Perjuangan Melawan Stigma Negatif

Selasa 26-10-2021,17:58 WIB
Editor : Doan Widhiandono

Ketika di masjid umum, banyak perlakuan yang tidak mengenakkan dihadapi oleh para santri waria. Orang-orang tidak mau bersalaman dengan mereka. Berdekatan pun ogah. Langsung pergi.

KETIKA beribadah di keramaian, waria seringkali tetap menggunakan sarung. Namun, gaya tubuhnya tidak bisa berbohong. Klemer-klemer. Orang dapat menilai bahwa ia bukan lelaki tulen. Berbeda jika di Al-Fatah. Santri waria dibebaskan dalam hal  pakaian beribadah. Senyaman mereka. Menurut Shinta Ratri, yang penting menutup aurat, bersih, dan khusyuk ketika berhadapan dengan Tuhan.

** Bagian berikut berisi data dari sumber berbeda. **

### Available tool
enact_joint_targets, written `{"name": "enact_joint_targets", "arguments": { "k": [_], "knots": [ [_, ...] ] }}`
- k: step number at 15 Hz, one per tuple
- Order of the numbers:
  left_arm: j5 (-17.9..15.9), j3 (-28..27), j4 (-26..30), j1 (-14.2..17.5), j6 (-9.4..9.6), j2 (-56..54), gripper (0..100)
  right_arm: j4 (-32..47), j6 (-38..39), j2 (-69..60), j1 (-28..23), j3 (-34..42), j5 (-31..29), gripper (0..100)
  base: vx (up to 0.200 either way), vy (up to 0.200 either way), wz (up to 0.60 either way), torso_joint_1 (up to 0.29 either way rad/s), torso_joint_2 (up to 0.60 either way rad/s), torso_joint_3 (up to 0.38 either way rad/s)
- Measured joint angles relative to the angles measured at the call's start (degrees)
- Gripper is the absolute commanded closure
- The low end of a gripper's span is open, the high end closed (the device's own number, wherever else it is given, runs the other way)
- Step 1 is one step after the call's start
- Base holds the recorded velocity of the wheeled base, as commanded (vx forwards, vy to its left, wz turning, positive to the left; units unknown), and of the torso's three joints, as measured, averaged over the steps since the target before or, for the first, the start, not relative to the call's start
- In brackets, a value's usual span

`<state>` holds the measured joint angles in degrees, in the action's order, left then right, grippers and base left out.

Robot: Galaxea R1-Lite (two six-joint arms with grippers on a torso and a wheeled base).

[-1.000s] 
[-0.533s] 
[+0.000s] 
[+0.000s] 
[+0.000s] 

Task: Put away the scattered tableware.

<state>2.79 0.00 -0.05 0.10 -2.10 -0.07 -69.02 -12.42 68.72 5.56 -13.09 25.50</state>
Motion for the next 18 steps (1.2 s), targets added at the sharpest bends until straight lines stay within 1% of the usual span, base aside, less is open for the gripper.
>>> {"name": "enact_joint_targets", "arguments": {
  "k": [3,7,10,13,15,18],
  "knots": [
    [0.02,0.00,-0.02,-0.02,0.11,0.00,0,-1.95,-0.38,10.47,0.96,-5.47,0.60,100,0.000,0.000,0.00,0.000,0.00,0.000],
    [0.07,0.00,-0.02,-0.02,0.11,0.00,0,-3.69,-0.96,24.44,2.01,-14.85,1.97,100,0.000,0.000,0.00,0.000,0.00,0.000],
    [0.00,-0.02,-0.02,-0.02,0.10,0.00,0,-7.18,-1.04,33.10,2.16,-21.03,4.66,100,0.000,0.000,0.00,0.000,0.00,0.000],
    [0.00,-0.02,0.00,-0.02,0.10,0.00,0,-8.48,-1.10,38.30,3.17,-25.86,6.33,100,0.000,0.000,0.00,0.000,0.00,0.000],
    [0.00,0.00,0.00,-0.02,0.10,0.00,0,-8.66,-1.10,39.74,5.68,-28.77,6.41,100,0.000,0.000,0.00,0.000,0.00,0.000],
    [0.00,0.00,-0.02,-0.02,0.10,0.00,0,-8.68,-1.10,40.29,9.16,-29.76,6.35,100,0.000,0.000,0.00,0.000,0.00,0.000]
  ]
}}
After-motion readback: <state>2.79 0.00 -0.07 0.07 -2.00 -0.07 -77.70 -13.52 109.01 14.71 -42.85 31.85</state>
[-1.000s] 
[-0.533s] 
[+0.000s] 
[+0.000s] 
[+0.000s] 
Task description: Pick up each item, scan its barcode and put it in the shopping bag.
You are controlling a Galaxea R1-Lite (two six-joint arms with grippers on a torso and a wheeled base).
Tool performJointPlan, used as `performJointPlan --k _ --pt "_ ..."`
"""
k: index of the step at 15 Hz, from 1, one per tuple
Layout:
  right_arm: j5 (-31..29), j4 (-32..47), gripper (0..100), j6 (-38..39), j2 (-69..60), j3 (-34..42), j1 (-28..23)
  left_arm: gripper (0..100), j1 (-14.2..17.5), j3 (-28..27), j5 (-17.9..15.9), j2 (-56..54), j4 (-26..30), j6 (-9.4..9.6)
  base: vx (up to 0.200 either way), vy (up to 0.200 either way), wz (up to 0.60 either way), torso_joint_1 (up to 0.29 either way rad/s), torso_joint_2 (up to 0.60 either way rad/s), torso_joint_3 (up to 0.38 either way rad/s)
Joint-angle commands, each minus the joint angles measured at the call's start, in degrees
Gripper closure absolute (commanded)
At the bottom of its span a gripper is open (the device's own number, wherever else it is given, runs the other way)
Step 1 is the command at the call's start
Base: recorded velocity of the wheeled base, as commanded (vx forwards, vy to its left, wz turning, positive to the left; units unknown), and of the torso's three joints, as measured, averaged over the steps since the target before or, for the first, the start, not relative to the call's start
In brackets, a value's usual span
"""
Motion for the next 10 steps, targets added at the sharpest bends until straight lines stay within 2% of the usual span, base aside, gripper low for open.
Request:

Waria begitu peka dengan bahasa tubuh yang menolak dan pandangan menghina yang ditunjukkan banyak orang. Sebagai manusia, wajar perasaan mereka terluka.

“Karena opini-opini yang salah, waria kemudian yang pertama kali terkena dampak. Sebab, kami paling tampak. Kalau orang mencari lesbian, gay, atau bisexual, mereka tidak langsung tampak di tengah masyarakat,” kata Shinta. 

  Kejadian-kejadian seperti itu membuat para waria lebih nyaman salat di rumah. Sebab, tidak akan ada yang mengejek atau menolak mereka. “Di luar sana, masih banyak yang menganggap waria tidak patut untuk beribadah karena dianggap pendosa,” katanya.

Ada juga yang menuding para waria di pesantren mau membuat hukum sendiri dan “aliran” baru. Padahal, mereka mengucapkan doa dan membaca Alquran yang sama. Mereka juga belajar dari para pembimbing yang kompeten. Kawan-kawan dari Nahdlatul Ulama (NU), ustaz dan ustazah mendukung kegiatan beribadah di pondok pesantren.

Puncaknya pada Februari 2016. 

Front Jihad Islam (FJI)  menggeruduk AL-Fatah untuk membubarkan pondok pesantren itu. Menurut mereka, para waria tidak layak beribadah sebelum bertobat menjadi laki-laki. Kejadian itu membawa trauma tersendiri bagi Al-Fatah. Kegiatan pondok pesantren pun berhenti.

Para ratu waria berdiri di garda terdepan untuk menyelesaikan kericuhan itu ini, sedangkan santri waria lainnya mengungsi ke LBH. Ratu waria adalah sebutan bagi mereka yang dianggap senior, berkarisma, memiliki pengetahuan, dan mandiri secara ekonomi. Mereka adalah Yunisara (YS), Rully Malay, dan Shinta sendiri. 

Ratu-ratu waria, para ustaz, dan LBH mewakili Al-Fatah yang ’’diadili’’ di kelurahan. Menurut Shinta, jajaran di kelurahan awalnya mengatakan pertemuan itu untuk melakukan negosiasi. Nyatanya, mulut para waria dibungkam. Tidak diperbolehkan berbicara apa-apa.  Kejadian itu menjadi momen yang buruk bagi para waria. Ini menjadi salah satu bukti ketidakadilan yang dialami kaum marjinal. 

Dengan mengundang para wartawan, LBH, dan para ustaz, konferensi pers dilaksanakan untuk meluruskan berita yang simpang siur tentang Al-Fatah. 

Pada Juni 2016, tepat bulan puasa, Al-Fatah kembali bangkit. “Kami berkegiatan lagi, itu sudah cukup bagi kami. Intinya kan kami ini memperjuangkan hak beribadah dan belajar agama Islam untuk waria-waria muslim di Yogyakarta,” curhat Shinta.

Di masa rehat Al-Fatah juga sudah mencoba lapor ke polisi. Tapi, tidak digubris. FJI tidak diselidiki lebih lanjut hingga saat ini. 

Kejadian itu menjadi titik balik bagi Al-Fatah. Mereka mendirikan program-program baru seperti family support group , waria crisis centre , dan kunjungan kyai-kyai di seluruh Jawa. Menurut Shinta, penguatan seperti itu didapatkan dari orang di sekitar mereka. Hikmahnya, orang pun jadi tahu eksistensi para waria.

“Maka, kita menganggap di sini (Al-Fatah) sebagai ruang demokrasi. Merebut demokrasi yang dahulu pernah direbut,” ucap Shinta.

KELAS IQRA yang diikuti para waria di Pondok Pesantren Al-Fatah.